"The slaughter of orangutans as a direct impact of deforestation in the interest of palm oil plantations is a crime that involves the plantation workers, the companies` staffs, and also the government agencies s that issued the permits to open plantations in areas that are orangutan habitats," Daniek, a campaigner of COP, said as quoted in a COP` press statement here on Wednesday.
"Until today, there is no law enforcement against wildlife law violations. The Forestry Ministry, especially the Kalimantan Natural Resources Conservation Agency, do not have sufficient evidence to arrest the criminals, because political and economic interests are involved. So, we need direct action by the President to strengthen the law, spur and encourage the law enforcing agencies to investigate cases of orangutans slaughter, especially those committed by Malaysian companies," he said.
Daniek said the slaughter of apes that occurred in the concession areas of Metro Kajang and AUS in Muara Kaman, East Kalimantan, recently was just a fraction of what was really happening to orangutans in East Kalimantan.
Currently, at least 1,200 orangutans were in rehabilitation centers, and most of them were palm oil plantation victims.
"If one orangutan at a rehabilitation center represents 2 to 10 orangutans that have been killed, we estimate that in reality some 2.400 to 12.000 orangutans were exterminated," he added.
"Enough is enough.
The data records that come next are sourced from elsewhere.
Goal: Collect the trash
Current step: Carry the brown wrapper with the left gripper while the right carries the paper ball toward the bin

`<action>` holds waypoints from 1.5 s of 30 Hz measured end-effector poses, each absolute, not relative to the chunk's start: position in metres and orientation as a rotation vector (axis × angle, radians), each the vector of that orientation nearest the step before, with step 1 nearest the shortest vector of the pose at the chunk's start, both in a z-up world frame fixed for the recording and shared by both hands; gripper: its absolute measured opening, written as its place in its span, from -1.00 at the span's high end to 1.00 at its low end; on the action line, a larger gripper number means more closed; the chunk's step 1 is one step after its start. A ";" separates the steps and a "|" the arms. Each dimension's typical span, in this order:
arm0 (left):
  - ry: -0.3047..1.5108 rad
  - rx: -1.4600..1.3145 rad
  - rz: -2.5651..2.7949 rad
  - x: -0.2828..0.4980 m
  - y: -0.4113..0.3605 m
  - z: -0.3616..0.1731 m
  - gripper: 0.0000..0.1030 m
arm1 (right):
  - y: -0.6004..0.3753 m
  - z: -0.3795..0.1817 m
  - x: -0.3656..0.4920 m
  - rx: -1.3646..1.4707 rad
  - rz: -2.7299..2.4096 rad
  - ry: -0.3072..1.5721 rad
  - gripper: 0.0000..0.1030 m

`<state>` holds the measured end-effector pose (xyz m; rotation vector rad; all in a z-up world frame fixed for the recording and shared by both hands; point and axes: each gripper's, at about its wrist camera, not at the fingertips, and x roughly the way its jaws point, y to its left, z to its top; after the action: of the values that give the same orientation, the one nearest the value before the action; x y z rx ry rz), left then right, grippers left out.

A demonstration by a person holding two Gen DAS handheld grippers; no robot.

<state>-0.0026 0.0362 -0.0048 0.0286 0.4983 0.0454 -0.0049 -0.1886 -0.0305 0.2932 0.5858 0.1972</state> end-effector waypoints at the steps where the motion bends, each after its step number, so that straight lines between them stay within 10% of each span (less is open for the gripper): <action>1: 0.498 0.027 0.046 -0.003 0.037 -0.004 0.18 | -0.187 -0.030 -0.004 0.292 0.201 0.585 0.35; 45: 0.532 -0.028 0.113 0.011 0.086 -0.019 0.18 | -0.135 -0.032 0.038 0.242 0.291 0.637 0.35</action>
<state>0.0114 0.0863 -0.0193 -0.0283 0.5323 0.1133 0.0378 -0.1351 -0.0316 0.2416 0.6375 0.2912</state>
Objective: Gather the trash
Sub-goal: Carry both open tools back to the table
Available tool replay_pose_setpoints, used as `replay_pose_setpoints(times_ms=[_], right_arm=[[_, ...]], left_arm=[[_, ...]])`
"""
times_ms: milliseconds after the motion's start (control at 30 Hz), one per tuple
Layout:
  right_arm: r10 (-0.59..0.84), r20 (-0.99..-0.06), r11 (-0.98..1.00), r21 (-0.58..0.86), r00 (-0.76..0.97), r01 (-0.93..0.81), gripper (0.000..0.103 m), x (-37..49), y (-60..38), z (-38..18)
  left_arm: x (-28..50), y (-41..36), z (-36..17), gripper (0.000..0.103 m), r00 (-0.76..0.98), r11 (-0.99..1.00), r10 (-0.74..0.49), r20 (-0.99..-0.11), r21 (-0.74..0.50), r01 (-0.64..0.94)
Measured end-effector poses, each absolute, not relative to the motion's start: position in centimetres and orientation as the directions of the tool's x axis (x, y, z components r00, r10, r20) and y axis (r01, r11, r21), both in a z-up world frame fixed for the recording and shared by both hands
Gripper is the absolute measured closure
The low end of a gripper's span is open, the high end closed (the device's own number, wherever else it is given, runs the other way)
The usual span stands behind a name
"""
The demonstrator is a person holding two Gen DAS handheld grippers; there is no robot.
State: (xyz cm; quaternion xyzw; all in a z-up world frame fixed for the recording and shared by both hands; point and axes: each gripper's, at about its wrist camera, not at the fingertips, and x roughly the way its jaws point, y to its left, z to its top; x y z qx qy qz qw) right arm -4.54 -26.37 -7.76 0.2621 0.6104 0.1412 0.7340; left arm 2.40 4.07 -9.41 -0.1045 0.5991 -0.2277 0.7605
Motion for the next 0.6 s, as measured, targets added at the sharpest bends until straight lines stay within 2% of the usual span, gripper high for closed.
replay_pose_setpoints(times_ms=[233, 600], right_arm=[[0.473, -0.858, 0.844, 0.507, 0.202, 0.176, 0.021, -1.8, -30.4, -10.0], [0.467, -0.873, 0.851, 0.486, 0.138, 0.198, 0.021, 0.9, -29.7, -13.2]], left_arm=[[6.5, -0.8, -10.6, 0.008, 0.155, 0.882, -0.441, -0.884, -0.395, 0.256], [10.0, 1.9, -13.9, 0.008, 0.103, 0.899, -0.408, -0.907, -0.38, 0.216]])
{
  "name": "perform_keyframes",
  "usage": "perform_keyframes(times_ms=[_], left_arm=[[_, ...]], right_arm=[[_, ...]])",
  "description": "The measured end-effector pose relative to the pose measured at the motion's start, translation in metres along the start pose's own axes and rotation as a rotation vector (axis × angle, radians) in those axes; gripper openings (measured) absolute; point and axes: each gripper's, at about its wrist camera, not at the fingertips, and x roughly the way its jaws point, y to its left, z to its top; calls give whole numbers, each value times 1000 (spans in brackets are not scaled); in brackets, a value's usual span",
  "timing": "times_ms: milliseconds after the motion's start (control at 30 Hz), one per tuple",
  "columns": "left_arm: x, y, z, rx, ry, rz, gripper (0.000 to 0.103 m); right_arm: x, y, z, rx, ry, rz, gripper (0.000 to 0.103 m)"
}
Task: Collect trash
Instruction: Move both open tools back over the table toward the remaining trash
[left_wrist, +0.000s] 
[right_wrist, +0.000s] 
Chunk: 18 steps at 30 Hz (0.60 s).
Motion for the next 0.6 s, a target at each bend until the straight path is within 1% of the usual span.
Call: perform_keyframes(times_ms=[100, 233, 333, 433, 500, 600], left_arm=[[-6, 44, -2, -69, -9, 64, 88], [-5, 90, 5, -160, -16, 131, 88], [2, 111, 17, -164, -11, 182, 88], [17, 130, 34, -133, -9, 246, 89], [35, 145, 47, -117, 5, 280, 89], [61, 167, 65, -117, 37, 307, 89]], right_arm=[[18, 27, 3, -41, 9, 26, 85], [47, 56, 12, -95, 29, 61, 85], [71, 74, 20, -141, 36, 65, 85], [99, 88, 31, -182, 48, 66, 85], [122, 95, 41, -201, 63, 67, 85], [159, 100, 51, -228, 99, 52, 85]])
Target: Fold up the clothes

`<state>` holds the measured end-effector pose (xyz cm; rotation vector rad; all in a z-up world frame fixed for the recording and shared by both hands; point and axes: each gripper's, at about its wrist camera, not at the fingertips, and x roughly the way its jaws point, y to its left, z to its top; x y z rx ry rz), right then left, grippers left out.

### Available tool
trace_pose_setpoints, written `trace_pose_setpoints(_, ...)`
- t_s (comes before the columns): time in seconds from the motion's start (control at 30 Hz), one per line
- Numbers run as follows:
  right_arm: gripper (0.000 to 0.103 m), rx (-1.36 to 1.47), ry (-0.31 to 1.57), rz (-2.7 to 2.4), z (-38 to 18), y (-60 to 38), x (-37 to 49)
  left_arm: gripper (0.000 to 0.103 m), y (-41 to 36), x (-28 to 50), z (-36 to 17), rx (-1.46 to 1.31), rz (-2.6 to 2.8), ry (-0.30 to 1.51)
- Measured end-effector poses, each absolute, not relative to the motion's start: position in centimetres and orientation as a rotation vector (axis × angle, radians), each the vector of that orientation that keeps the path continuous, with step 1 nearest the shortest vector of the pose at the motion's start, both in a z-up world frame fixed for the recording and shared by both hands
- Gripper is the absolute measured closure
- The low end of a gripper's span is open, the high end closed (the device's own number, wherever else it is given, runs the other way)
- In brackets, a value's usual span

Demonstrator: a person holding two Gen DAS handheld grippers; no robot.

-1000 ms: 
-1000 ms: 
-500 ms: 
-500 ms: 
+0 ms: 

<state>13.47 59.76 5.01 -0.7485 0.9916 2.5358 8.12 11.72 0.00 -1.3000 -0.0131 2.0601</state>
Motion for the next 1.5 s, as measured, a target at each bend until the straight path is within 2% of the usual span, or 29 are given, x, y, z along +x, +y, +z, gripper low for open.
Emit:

It`s time for us to enforce the law. This is a horrendous crime that needs to be stopped. If we do not enforce the law strictly, orangutans will continue to be killed. Indonesian laws should not be disregarded," he stated.
The COP was ready to give its full support to government efforts to find and present witnesses (to instances of orangutan killings) and dig up orangutans graveyards, so it can be used as evidence of the crimes against orangutans, the NGO activist said.
When speaking at a United Nations Climate Change Conference in Bali on December 10, 2007, President Susilo Bambang Yudhoyono made a commitment to protect orangutans. A similar commitment was also given by the Indonesian government through the Kinshasa Declaration of September 9, 2005. In the declaration, governments pledged to use all their power to protect orangutans and ensure their long-term welfare.